XHPCZA-FM
- Zacatlán, Puebla; Mexico;
- Frequency: 88.3 FM
- Branding: Única FM

Programming
- Format: Contemporary hit radio

Ownership
- Owner: Daniel Carlos Cázares Álvarez

History
- First air date: April 2019
- Call sign meaning: Chignahuapan, Zacatlán, Ahuazotepec

Technical information
- Class: A
- ERP: 3 kW
- HAAT: 133.4 m
- Transmitter coordinates: 19°55′04.19″N 97°55′55.13″W﻿ / ﻿19.9178306°N 97.9319806°W

= XHPCZA-FM =

Radio station in Zacatlán, Puebla

XHPCZA-FM is a radio station on 88.3 FM in Zacatlán, Puebla, Mexico, serving Zacatlán and Chignahuapan. The station is owned by Daniel Carlos Cázares Álvarez and known as Única FM with a pop format.

==History==
XHPCZA was awarded in the IFT-4 radio auction of 2017 to Óscar Mario Beteta Vallejo for 796,000 pesos, but the station went through three different winning bidders who refused to pay for the station. Detochomorocho Producciones was the original winning bidder but refused to pay the price of 11 million pesos. Two further bidders, Corporación Sonitel and Sak Telecom, did not pay up. The award of XHPCZA's concession to Beteta Vallejo marked the end of the IFT-4 auction.
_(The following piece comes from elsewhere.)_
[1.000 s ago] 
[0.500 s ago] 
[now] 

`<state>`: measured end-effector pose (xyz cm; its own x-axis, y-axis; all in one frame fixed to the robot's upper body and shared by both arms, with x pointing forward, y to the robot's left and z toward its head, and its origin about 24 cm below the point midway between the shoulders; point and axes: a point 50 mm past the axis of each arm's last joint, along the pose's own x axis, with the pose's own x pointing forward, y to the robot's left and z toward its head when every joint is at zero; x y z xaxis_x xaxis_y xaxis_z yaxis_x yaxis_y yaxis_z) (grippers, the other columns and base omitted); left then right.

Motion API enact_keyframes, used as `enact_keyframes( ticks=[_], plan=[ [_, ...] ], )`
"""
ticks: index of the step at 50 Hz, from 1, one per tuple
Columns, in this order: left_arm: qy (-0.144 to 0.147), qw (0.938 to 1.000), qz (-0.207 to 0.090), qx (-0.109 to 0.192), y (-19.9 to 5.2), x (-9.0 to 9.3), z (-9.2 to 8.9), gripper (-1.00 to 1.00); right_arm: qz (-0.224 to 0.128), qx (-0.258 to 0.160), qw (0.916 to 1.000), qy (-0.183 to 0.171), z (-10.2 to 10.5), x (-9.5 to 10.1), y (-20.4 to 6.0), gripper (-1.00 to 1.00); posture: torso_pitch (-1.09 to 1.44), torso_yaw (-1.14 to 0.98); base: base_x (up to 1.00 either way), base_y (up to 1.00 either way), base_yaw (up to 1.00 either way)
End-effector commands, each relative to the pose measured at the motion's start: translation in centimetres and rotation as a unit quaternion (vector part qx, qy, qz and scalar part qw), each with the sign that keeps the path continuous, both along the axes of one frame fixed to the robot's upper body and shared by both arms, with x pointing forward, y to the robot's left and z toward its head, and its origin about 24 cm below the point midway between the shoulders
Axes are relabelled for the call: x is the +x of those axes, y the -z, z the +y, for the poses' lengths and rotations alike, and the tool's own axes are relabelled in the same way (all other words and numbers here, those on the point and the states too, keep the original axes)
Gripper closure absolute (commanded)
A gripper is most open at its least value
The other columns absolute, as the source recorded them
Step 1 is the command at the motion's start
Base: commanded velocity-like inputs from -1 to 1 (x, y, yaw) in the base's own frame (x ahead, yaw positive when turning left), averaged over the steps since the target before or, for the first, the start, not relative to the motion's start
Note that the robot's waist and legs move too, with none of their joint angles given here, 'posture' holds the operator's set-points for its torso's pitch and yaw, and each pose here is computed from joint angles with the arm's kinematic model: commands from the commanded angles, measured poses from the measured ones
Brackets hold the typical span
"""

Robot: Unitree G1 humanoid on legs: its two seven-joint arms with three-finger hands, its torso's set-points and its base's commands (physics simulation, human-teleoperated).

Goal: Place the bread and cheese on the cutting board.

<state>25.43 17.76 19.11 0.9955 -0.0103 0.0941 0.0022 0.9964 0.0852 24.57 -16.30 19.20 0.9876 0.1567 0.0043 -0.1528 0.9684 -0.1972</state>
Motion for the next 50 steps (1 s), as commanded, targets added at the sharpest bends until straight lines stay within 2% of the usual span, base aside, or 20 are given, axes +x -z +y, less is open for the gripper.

XHPCZA signed on in 2019 as the first commercial radio station in Zacatlán. It was sold by Beteta to Daniel Carlos Cázares Álvarez in 2021.

On May 1, 2022, the station flipped from pop as Única FM 88.3 to grupera using the La Magnífica brand owned by Tribuna Comunicación. XHPCZA joined XELFFS-AM 980 in Izúcar de Matamoros as a franchised La Magnífica station. The format change and operator change were undone in November 2024.